* _Required action_: Write the listing out once more, identical to the original but without pictures.
(Given information begins)
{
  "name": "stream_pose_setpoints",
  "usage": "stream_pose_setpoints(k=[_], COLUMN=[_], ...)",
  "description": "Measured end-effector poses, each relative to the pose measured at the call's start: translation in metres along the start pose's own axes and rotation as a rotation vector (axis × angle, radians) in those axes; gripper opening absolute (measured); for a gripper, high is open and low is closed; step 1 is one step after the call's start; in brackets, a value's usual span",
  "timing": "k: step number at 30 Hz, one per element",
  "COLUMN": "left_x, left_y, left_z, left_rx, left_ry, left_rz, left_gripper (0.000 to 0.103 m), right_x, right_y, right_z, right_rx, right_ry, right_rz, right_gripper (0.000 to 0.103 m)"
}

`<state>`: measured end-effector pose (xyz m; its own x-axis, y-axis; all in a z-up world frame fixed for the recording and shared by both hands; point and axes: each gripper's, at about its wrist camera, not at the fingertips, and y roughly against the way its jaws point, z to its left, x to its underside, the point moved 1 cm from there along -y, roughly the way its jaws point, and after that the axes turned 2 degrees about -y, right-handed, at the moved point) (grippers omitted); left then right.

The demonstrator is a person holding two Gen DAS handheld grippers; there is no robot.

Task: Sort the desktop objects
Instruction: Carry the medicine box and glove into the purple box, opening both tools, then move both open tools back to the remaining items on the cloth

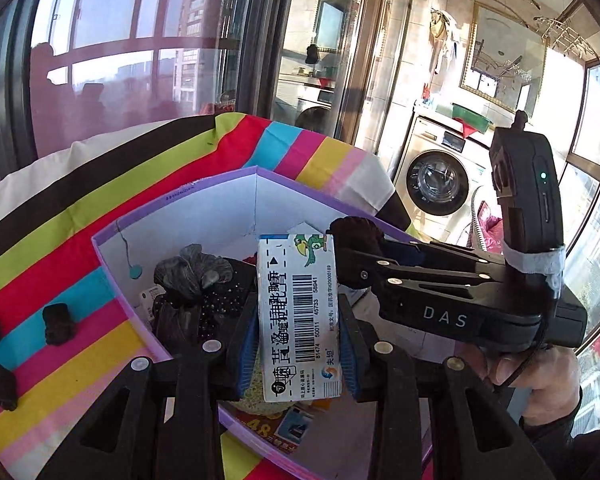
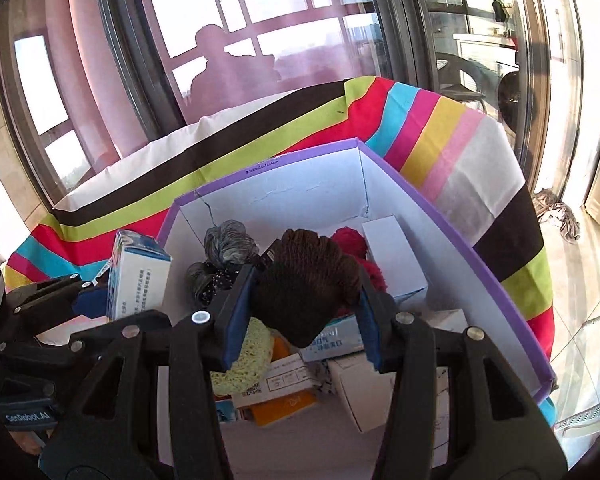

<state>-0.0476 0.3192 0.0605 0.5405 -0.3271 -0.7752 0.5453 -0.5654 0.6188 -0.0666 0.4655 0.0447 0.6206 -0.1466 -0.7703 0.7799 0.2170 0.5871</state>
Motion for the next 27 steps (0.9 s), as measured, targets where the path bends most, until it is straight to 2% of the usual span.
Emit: stream_pose_setpoints(k=[2, 3, 4, 6, 11, 15, 20, 25, 27], left_x=[0.002, 0.004, 0.005, 0.009, 0.018, 0.030, 0.062, 0.107, 0.125], left_y=[-0.005, -0.008, -0.011, -0.013, 0.000, 0.023, 0.061, 0.095, 0.106], left_z=[-0.001, -0.001, 0.001, 0.005, 0.010, 0.020, 0.048, 0.097, 0.118], left_rx=[0.016, 0.024, 0.023, 0.019, 0.035, 0.032, -0.071, -0.192, -0.249], left_ry=[0.014, 0.028, 0.043, 0.063, 0.096, 0.140, 0.177, 0.309, 0.358], left_rz=[0.005, 0.011, 0.015, 0.013, -0.010, -0.060, -0.090, -0.099, -0.090], left_gripper=[0.037, 0.041, 0.049, 0.055, 0.058, 0.062, 0.069, 0.069, 0.069], right_x=[0.000, 0.000, 0.000, 0.000, 0.001, 0.002, 0.003, 0.003, 0.003], right_y=[0.000, 0.000, 0.001, 0.001, 0.001, 0.004, 0.008, 0.011, 0.011], right_z=[-0.004, -0.006, -0.007, -0.004, 0.000, 0.000, 0.001, 0.011, 0.019], right_rx=[-0.028, -0.033, -0.032, -0.028, -0.017, -0.021, -0.022, 0.051, 0.050], right_ry=[-0.019, -0.032, -0.037, -0.018, 0.008, 0.015, 0.022, 0.070, 0.094], right_rz=[0.002, -0.001, -0.001, -0.002, -0.008, -0.023, -0.043, -0.062, -0.063], right_gripper=[0.053, 0.056, 0.060, 0.063, 0.066, 0.066, 0.073, 0.083, 0.085])
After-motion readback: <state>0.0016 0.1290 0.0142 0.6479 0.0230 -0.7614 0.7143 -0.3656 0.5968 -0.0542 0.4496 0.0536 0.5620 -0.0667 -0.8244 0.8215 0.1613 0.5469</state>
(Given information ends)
* _Task response_:
{
  "name": "stream_pose_setpoints",
  "usage": "stream_pose_setpoints(k=[_], COLUMN=[_], ...)",
  "description": "Measured end-effector poses, each relative to the pose measured at the call's start: translation in metres along the start pose's own axes and rotation as a rotation vector (axis × angle, radians) in those axes; gripper opening absolute (measured); for a gripper, high is open and low is closed; step 1 is one step after the call's start; in brackets, a value's usual span",
  "timing": "k: step number at 30 Hz, one per element",
  "COLUMN": "left_x, left_y, left_z, left_rx, left_ry, left_rz, left_gripper (0.000 to 0.103 m), right_x, right_y, right_z, right_rx, right_ry, right_rz, right_gripper (0.000 to 0.103 m)"
}

`<state>`: measured end-effector pose (xyz m; its own x-axis, y-axis; all in a z-up world frame fixed for the recording and shared by both hands; point and axes: each gripper's, at about its wrist camera, not at the fingertips, and y roughly against the way its jaws point, z to its left, x to its underside, the point moved 1 cm from there along -y, roughly the way its jaws point, and after that the axes turned 2 degrees about -y, right-handed, at the moved point) (grippers omitted); left then right.

The demonstrator is a person holding two Gen DAS handheld grippers; there is no robot.

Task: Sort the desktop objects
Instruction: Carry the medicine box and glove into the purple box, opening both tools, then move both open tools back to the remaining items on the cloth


<state>-0.0476 0.3192 0.0605 0.5405 -0.3271 -0.7752 0.5453 -0.5654 0.6188 -0.0666 0.4655 0.0447 0.6206 -0.1466 -0.7703 0.7799 0.2170 0.5871</state>
Motion for the next 27 steps (0.9 s), as measured, targets where the path bends most, until it is straight to 2% of the usual span.
Emit: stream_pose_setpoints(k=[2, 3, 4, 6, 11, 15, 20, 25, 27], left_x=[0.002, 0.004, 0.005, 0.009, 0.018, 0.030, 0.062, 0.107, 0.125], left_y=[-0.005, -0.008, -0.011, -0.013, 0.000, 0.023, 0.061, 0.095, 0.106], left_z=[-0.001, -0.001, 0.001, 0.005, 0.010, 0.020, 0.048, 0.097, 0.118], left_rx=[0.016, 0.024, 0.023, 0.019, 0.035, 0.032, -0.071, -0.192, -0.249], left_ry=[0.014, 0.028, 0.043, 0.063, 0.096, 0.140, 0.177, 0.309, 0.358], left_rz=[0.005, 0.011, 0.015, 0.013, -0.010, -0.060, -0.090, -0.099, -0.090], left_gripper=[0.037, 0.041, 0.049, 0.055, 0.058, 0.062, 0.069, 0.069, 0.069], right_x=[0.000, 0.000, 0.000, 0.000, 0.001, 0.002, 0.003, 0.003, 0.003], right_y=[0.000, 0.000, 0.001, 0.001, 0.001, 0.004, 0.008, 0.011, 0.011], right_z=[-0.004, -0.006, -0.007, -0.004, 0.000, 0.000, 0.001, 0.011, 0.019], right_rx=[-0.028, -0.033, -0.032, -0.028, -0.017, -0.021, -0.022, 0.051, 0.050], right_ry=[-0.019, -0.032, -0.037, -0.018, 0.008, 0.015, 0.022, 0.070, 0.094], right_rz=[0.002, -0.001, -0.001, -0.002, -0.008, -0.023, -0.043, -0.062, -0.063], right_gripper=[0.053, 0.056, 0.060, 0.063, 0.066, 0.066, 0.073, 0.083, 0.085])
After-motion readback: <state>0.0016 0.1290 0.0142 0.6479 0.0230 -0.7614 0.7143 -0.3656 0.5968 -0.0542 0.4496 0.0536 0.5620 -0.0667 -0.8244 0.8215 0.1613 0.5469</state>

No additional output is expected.